TASK INSTRUCTIONS> Go through the listing that follows and write it out exactly. Drop the pictures.

◇ ◇ ◇ ◇ ◇

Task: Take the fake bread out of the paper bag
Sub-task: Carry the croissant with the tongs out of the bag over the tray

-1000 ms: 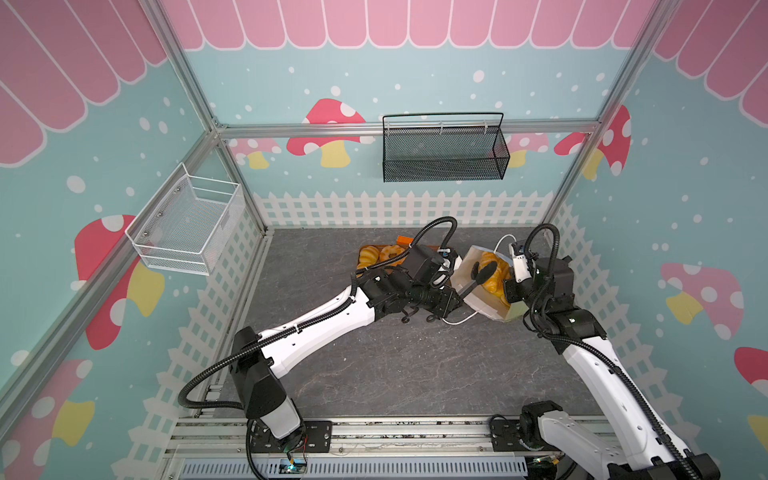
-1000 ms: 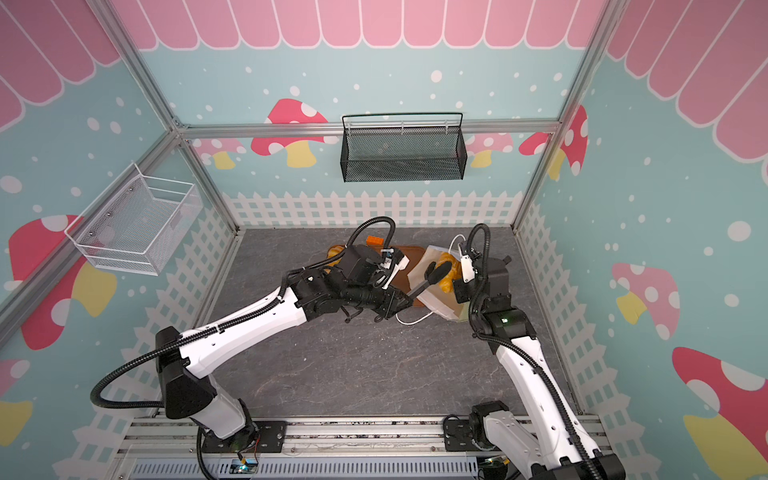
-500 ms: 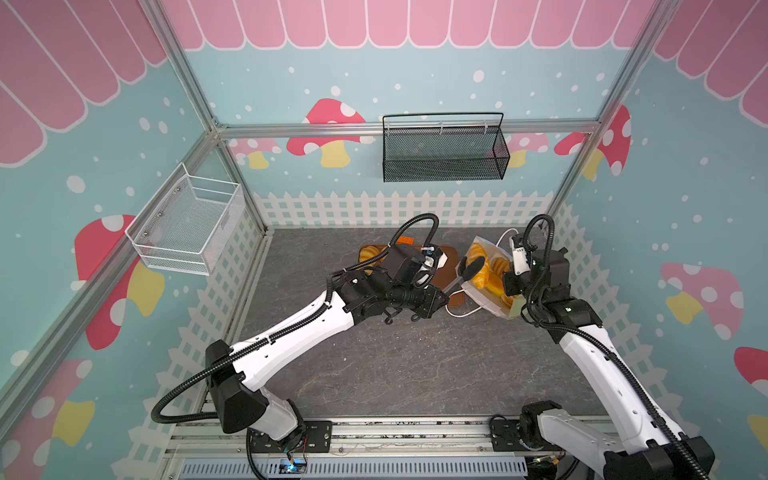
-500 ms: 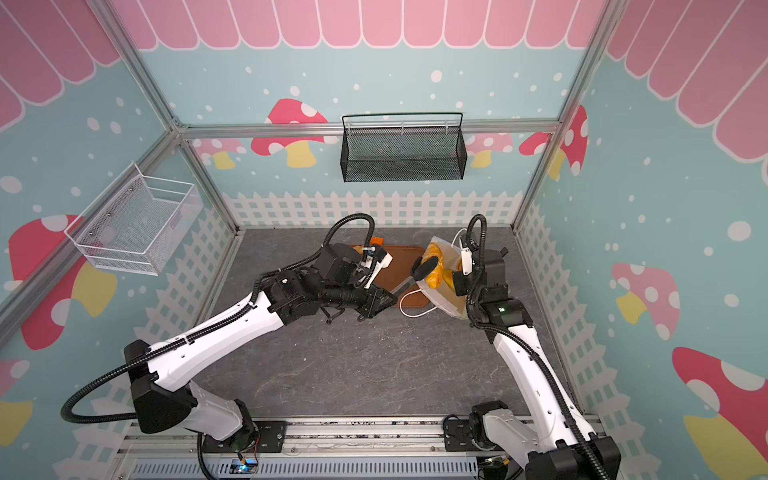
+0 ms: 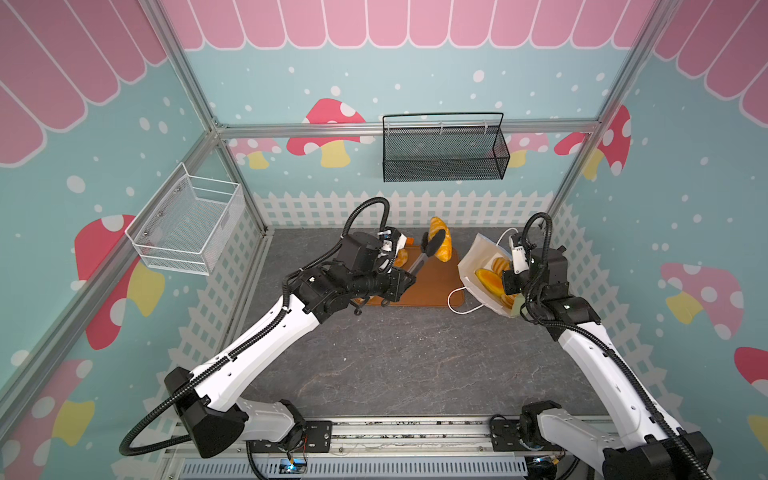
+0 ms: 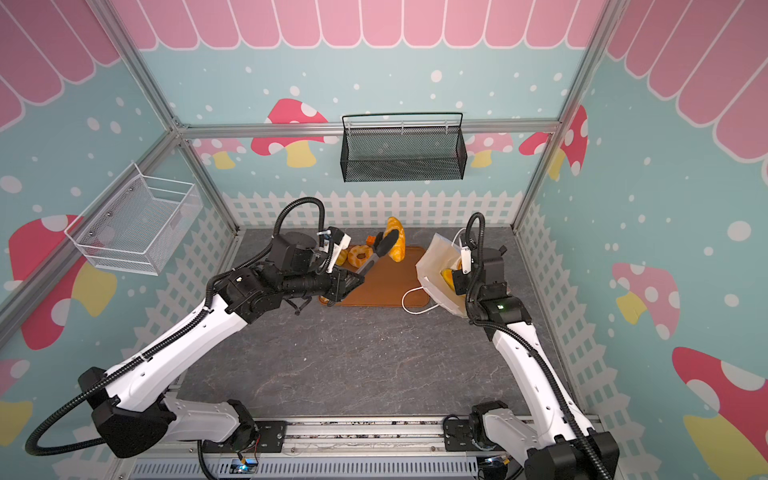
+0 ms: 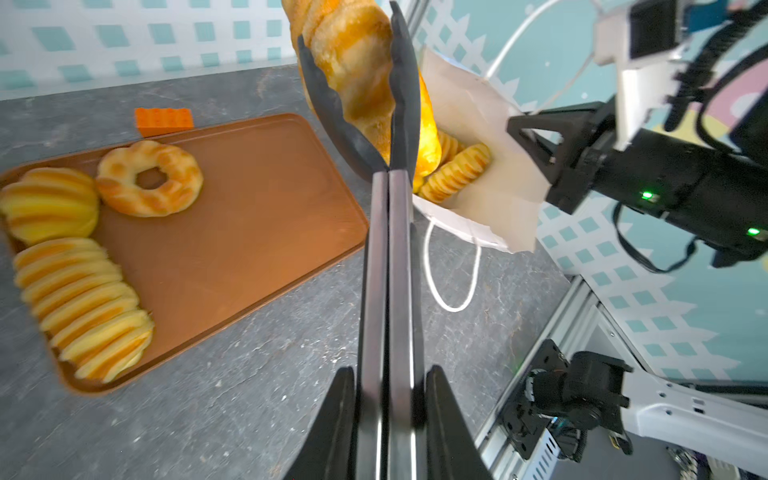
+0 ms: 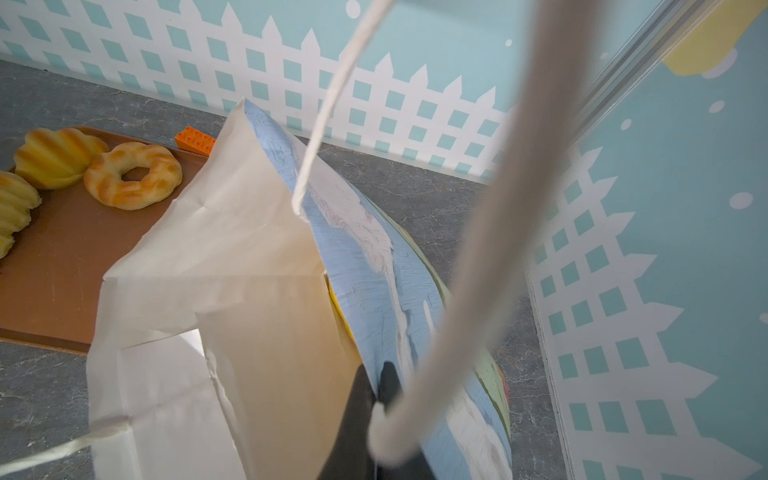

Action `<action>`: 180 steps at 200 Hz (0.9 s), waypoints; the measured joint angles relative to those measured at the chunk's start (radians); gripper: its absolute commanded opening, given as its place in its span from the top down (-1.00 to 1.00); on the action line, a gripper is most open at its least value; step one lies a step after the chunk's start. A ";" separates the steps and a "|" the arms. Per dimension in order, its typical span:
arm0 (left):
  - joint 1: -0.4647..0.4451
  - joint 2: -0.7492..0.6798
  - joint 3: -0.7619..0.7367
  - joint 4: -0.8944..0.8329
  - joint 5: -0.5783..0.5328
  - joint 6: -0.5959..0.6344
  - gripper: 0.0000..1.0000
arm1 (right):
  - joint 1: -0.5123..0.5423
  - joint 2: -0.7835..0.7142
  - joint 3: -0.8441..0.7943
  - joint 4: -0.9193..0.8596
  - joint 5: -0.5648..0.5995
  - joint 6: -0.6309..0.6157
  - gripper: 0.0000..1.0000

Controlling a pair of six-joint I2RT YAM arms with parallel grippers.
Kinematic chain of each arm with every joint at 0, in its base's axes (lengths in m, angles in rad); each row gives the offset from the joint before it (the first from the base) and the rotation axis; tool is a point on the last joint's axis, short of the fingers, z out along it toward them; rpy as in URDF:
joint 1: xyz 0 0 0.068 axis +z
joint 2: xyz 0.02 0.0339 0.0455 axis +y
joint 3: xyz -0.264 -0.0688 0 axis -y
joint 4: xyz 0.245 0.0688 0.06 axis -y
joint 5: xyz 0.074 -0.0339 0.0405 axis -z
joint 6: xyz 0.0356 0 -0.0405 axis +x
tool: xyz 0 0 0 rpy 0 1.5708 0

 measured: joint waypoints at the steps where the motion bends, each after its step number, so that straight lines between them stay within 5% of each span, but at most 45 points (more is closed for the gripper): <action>1: 0.003 0.000 -0.002 0.000 0.000 0.000 1.00 | 0.000 0.000 0.000 0.000 0.000 0.000 1.00; 59: 0.153 0.043 -0.157 0.006 -0.018 0.016 1.00 | 0.000 -0.007 0.000 -0.001 -0.022 -0.004 1.00; 180: 0.098 0.203 -0.186 0.039 -0.169 0.014 1.00 | 0.000 -0.030 0.000 -0.012 -0.045 -0.024 1.00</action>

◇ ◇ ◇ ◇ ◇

ANSWER TO THE EXERCISE>
Task: Take the fake bread out of the paper bag
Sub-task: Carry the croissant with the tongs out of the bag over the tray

-1000 ms: 
-1000 ms: 
-500 ms: 
-500 ms: 
+0 ms: 
+0 ms: 
+0 ms: 
+0 ms: 

Action `<action>`: 180 steps at 200 Hz (0.9 s), waypoints; the measured joint angles relative to those measured at the chunk's start (radians); gripper: its absolute commanded opening, given as its place in its span from the top down (-1.00 to 1.00); on the action line, a gripper is most open at its least value; step one lies a step after the chunk's start. A ";" separates the steps and a "|" the arms. Per dimension in order, its typical span:
arm0 (left):
  - joint 1: -0.4647..0.4451
  - joint 2: -0.7492..0.6798
  - joint 3: -0.7619..0.7367
  - joint 4: -0.8944..0.8329
  - joint 5: -0.5783..0.5328
  - joint 6: -0.5959..0.6344
  - gripper: 0.0000..1.0000
arm1 (right):
  - joint 1: -0.5123..0.5423
  - joint 2: -0.7835..0.7142
  - joint 3: -0.8441..0.7943
  - joint 4: -0.9193..0.8596
  - joint 5: -0.5648..0.5995
  - joint 6: -0.6309..0.6157
  - gripper: 0.0000..1.0000

Controlling a pair of six-joint I2RT YAM arms with parallel grippers.
Kinematic chain of each arm with every joint at 0, in its base's axes (lengths in m, angles in rad); each row gives the offset from the joint before it (the first from the base) and the rotation axis; tool is a point on the last joint's axis, short of the fingers, z out along it toward them; rpy as in URDF:
joint 1: xyz 0 0 0.068 axis +z
joint 2: xyz 0.02 0.0339 0.0455 axis +y
joint 3: xyz -0.264 -0.0688 0 axis -y
joint 4: xyz 0.245 0.0688 0.06 axis -y
joint 5: xyz 0.074 -0.0339 0.0405 axis -z
joint 6: xyz 0.0356 0 -0.0405 axis +x
tool: xyz 0 0 0 rpy 0 1.5708 0

 measured: joint waypoints at the steps where the motion bends, each after its step number, so that straight lines between them stay within 5% of each span, but at most 45 points (more is closed for the gripper): <action>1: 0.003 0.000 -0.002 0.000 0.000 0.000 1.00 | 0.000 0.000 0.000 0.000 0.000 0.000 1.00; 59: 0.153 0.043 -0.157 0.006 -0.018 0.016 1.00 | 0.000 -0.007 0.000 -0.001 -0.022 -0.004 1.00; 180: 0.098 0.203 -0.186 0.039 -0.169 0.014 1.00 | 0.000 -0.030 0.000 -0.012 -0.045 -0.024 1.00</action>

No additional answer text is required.